**Work task**:
Using the listing below, count every line that contains the word "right"; respond with the count alone.
———
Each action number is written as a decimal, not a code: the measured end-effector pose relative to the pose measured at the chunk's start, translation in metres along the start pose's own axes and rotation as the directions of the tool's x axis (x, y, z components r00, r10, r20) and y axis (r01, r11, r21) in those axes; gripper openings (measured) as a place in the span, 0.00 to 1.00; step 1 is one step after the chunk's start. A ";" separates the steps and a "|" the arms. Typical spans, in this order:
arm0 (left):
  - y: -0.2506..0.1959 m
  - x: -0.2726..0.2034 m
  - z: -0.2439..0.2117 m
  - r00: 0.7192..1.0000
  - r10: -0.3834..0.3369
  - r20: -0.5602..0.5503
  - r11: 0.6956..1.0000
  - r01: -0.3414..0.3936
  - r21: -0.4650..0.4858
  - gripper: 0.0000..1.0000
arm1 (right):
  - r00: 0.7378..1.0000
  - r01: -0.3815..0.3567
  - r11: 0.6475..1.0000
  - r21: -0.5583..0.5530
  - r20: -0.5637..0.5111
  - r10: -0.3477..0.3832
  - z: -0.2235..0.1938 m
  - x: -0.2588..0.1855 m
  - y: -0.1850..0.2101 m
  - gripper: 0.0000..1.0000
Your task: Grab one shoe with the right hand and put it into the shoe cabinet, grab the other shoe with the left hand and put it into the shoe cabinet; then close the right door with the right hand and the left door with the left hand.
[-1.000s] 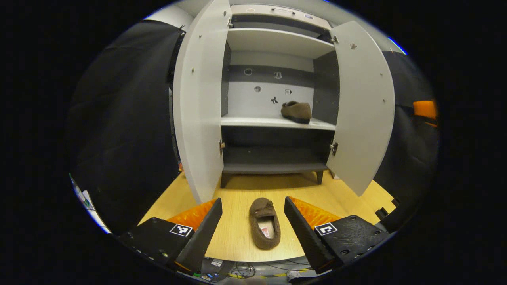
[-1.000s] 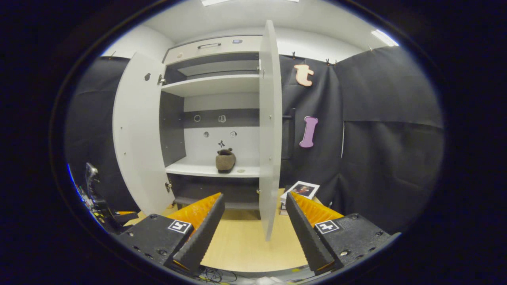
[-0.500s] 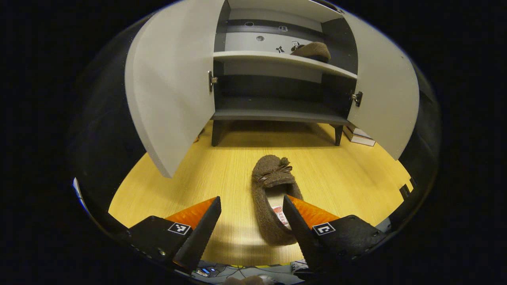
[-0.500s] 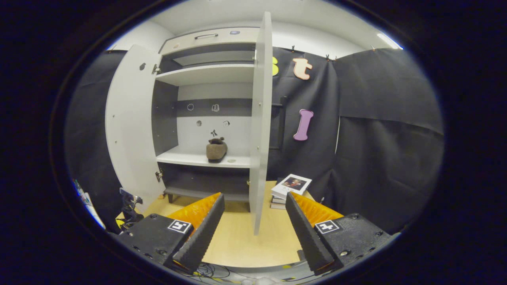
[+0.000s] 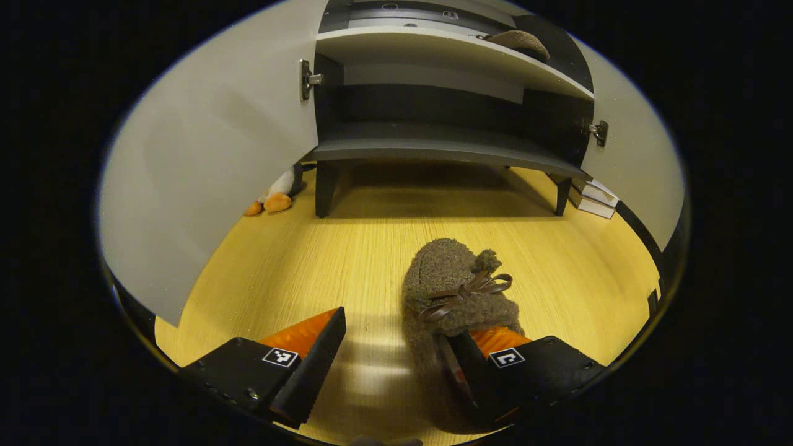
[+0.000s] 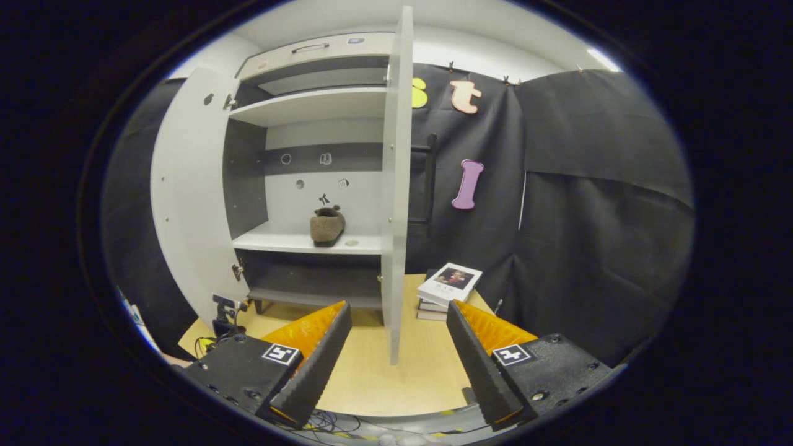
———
**Result below**:
2